Val Lewton’s Cat People: otherness in the everyday

Teresa de Lauretis delivered public lecture at Concordia

“She was marked with the curse of those who slink and court and kill by night!” These words can be found on the original movie poster of Val Lewton’s 1942 horror film Cat People.

For those of you who have not yet had the pleasure of watching this classic, Cat People is about a Serbian woman, Irena Dubrovna (Simone Simon), who has moved to New York to pursue a career in fashion. She falls in love with an American man, Oliver Reed (Kent Smith), and marries him. Darkness haunts Irena from her childhood in Serbia, however, where she was told about evil cat people who kill their lovers when aroused or jealous. Her worst fears come true when her husband begins to fall in love with his co-worker Alice (Jane Randolph) and the inner cat, or in this case panther, in Irena comes out to wreak havoc.

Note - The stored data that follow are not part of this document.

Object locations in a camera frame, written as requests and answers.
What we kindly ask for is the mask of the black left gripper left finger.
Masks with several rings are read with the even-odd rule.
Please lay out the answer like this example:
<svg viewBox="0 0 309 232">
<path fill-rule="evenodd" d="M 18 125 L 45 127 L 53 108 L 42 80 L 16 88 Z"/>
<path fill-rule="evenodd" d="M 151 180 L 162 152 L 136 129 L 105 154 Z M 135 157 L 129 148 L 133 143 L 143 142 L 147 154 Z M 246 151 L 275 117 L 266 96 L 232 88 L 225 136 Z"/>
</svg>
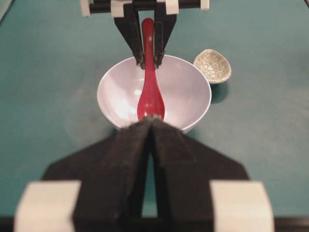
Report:
<svg viewBox="0 0 309 232">
<path fill-rule="evenodd" d="M 14 231 L 121 231 L 130 215 L 141 214 L 151 124 L 145 118 L 50 164 L 27 184 Z"/>
</svg>

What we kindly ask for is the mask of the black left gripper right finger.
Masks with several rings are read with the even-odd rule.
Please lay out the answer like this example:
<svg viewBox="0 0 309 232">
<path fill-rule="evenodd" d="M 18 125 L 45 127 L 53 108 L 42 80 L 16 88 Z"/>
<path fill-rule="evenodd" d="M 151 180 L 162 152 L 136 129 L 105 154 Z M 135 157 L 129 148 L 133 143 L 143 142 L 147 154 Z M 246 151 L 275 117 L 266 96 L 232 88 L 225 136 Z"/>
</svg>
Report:
<svg viewBox="0 0 309 232">
<path fill-rule="evenodd" d="M 174 232 L 272 232 L 263 183 L 234 159 L 152 119 L 158 213 Z"/>
</svg>

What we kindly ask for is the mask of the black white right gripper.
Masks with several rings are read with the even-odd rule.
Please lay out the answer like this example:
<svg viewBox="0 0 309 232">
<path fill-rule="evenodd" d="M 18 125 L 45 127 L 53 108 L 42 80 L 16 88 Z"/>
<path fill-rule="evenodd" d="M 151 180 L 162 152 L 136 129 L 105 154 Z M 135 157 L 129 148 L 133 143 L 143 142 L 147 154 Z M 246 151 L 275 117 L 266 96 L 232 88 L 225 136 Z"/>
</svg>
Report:
<svg viewBox="0 0 309 232">
<path fill-rule="evenodd" d="M 176 24 L 180 9 L 210 9 L 209 0 L 81 0 L 82 16 L 111 13 L 115 25 L 125 39 L 136 60 L 144 70 L 140 20 L 137 11 L 154 10 L 154 63 L 158 69 L 162 64 L 165 48 Z"/>
</svg>

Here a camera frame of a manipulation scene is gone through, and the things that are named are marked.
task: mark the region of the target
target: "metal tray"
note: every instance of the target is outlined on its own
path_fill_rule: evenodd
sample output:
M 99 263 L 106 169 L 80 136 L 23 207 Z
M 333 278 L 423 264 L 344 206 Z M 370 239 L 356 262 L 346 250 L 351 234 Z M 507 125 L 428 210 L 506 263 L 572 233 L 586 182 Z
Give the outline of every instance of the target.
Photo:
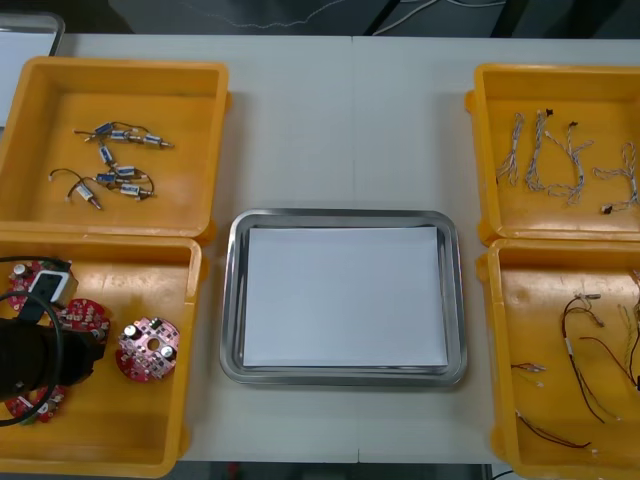
M 441 367 L 245 367 L 244 324 L 249 231 L 252 228 L 413 228 L 438 229 L 442 312 L 449 363 Z M 240 383 L 282 385 L 450 386 L 467 366 L 460 255 L 456 229 L 438 212 L 397 210 L 249 210 L 229 234 L 220 363 Z

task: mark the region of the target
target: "orange storage tray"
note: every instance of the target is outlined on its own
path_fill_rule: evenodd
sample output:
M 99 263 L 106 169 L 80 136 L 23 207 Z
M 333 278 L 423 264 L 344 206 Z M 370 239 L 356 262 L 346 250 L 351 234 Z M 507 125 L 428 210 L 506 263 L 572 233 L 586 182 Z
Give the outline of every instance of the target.
M 70 387 L 47 424 L 0 429 L 0 471 L 159 477 L 188 446 L 183 417 L 202 255 L 190 239 L 0 232 L 0 256 L 49 255 L 73 261 L 76 298 L 110 312 L 111 332 L 93 374 Z M 0 264 L 8 287 L 12 264 Z M 15 312 L 0 304 L 0 317 Z M 180 330 L 174 372 L 139 384 L 115 362 L 118 335 L 142 316 Z M 0 415 L 9 418 L 2 406 Z
M 222 64 L 35 58 L 27 63 L 0 143 L 0 231 L 213 236 L 211 211 L 227 93 Z M 136 202 L 93 183 L 104 209 L 73 194 L 72 175 L 106 171 L 96 142 L 72 130 L 108 121 L 143 125 L 176 145 L 158 149 L 107 142 L 120 165 L 155 182 L 157 196 Z
M 640 240 L 640 206 L 602 215 L 603 204 L 631 196 L 625 177 L 596 178 L 593 167 L 623 168 L 621 147 L 633 141 L 640 148 L 640 68 L 481 65 L 475 90 L 466 108 L 473 122 L 481 240 L 499 237 Z M 546 130 L 563 143 L 569 122 L 577 121 L 573 143 L 594 140 L 580 154 L 586 184 L 578 205 L 566 198 L 530 191 L 524 178 L 535 143 L 536 111 L 553 109 Z M 505 178 L 496 185 L 496 168 L 511 149 L 514 115 L 525 116 L 518 142 L 519 180 Z M 549 139 L 542 139 L 538 158 L 542 183 L 575 185 L 577 175 L 568 156 Z
M 639 287 L 631 270 L 639 265 L 640 244 L 629 242 L 504 239 L 478 259 L 490 340 L 492 447 L 519 475 L 577 480 L 640 477 L 640 396 L 602 347 L 579 340 L 600 338 L 624 362 L 629 329 L 618 305 L 625 305 L 633 318 Z M 605 327 L 597 328 L 577 314 L 568 319 L 575 360 L 600 403 L 620 421 L 597 406 L 594 409 L 606 423 L 590 414 L 569 362 L 561 316 L 578 293 L 602 295 L 593 301 L 593 312 Z M 635 322 L 632 330 L 633 341 Z M 511 369 L 512 364 L 524 362 L 541 364 L 547 371 L 523 372 L 527 381 Z M 537 387 L 536 381 L 544 386 Z M 574 443 L 592 444 L 572 449 L 543 440 L 517 420 L 516 409 L 538 428 Z

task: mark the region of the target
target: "table surface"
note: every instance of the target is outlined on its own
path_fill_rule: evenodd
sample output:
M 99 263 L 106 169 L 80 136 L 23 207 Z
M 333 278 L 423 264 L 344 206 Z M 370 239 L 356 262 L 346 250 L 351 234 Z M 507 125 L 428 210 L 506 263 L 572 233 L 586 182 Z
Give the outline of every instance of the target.
M 633 40 L 67 35 L 59 55 L 224 62 L 226 117 L 187 421 L 190 460 L 492 463 L 484 248 L 464 94 L 485 62 L 638 64 Z M 437 210 L 460 236 L 454 389 L 246 386 L 218 361 L 225 230 L 255 207 Z

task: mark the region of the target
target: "white paper sheet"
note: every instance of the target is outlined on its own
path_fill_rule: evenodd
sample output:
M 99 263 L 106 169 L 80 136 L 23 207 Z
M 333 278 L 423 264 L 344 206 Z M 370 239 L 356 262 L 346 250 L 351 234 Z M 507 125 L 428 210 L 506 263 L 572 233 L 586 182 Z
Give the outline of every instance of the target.
M 0 32 L 0 128 L 7 123 L 13 94 L 27 60 L 49 55 L 55 33 Z
M 447 364 L 437 229 L 251 229 L 245 366 Z

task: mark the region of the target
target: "red circuit board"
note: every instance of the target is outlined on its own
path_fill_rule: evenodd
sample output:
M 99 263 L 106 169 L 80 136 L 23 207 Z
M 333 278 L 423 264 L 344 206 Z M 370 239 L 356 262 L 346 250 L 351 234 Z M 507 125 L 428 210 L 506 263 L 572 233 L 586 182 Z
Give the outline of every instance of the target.
M 162 379 L 176 365 L 180 332 L 171 323 L 159 318 L 143 317 L 134 322 L 133 326 L 136 328 L 135 338 L 127 336 L 126 333 L 118 337 L 118 368 L 135 382 L 147 383 L 151 379 Z M 173 350 L 170 358 L 161 354 L 163 347 Z
M 36 275 L 40 270 L 47 270 L 50 268 L 50 265 L 47 262 L 24 262 L 24 263 L 16 263 L 14 265 L 24 265 L 27 268 L 27 272 L 24 275 L 16 275 L 11 272 L 9 275 L 9 291 L 10 292 L 20 292 L 23 290 L 29 290 L 31 284 L 36 278 Z M 27 297 L 9 297 L 7 299 L 11 308 L 13 308 L 16 312 L 22 310 L 22 306 L 27 301 Z
M 7 410 L 13 418 L 19 417 L 20 415 L 25 414 L 28 410 L 30 410 L 36 403 L 42 399 L 44 394 L 47 391 L 47 387 L 40 388 L 34 392 L 31 392 L 29 395 L 12 398 L 11 400 L 7 400 L 4 402 Z M 64 400 L 64 396 L 66 394 L 66 388 L 58 385 L 51 394 L 51 398 L 45 403 L 39 410 L 36 415 L 33 415 L 28 420 L 23 422 L 23 425 L 30 425 L 34 423 L 36 420 L 39 420 L 43 423 L 47 423 L 51 418 L 56 414 L 58 409 L 60 408 L 60 404 Z
M 102 342 L 106 342 L 111 328 L 111 322 L 106 315 L 104 307 L 99 303 L 86 298 L 74 298 L 67 308 L 60 311 L 58 317 L 62 328 L 75 332 L 94 332 L 102 336 Z

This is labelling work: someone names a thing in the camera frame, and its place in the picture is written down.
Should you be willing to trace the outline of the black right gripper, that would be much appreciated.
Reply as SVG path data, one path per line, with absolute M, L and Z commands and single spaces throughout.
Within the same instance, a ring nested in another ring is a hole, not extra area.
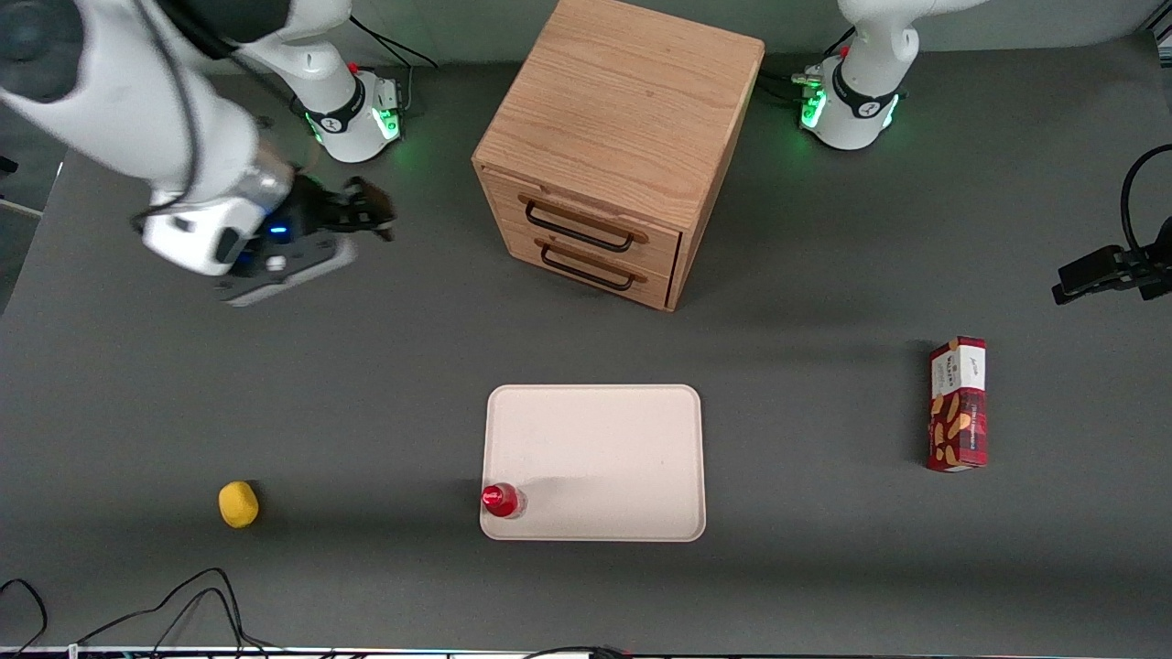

One aspect of the film that has stumped audience members and scholars since its initial release is that the viewer never actually sees Irena turn into a panther. Rather, the transformation is suggested by sounds and shadows alone. Does this mean that the transformation is purely psychological? That is precisely what Teresa De Lauretis, Professor Emerita of the History of Consciousness at the University of California, discussed in her lecture hosted by the Feminist Media Studio on Sept. 19 at Concordia’s EV building.

“Lewton’s 1940s films are about the presence in human life of an otherness or an alterity that is not an emanation of evil or supernatural powers… but comes from a place of darkness within the human,” said de Lauretis. To explain this inner darkness, we must turn towards the psychoanalytical work of Freud.

According to de Lauretis, Freud “postulated the existence, together with the sexual drive, of an aggressive, destructive, and above all self-destructive psychic force that he named death drive.” Freud wrote that as long as the death drive remains internal, it remains silent. In a famous scene of Cat People, Irena says, “Whatever is in me is held in, is kept harmless, when I’m happy.” This is what has led de Lauretis to believe that “the panther in Irena is a metaphor, a figure, of the death drive,” and that “the panther is not Irena, but in Irena as a source of her fears… and compulsions.”

“By desynchronizing sound and image, the film creates the figure of “pantherness”, an internal force that compels and transforms Irena,” de Lauretis said. Therefore, it is intentional that the viewer never sees Irena transforming into a panther because the transformation is meant to be in an inner, not an outer, one.

Lewton’s films went on to heavily influence the film noir genre and the suspense thriller, including the work of Hitchcock. His other notable films include I Walked with a Zombie (1943), The Leopard Man (1943), The Curse of the Cat People (1944) and The Body Snatcher (1945).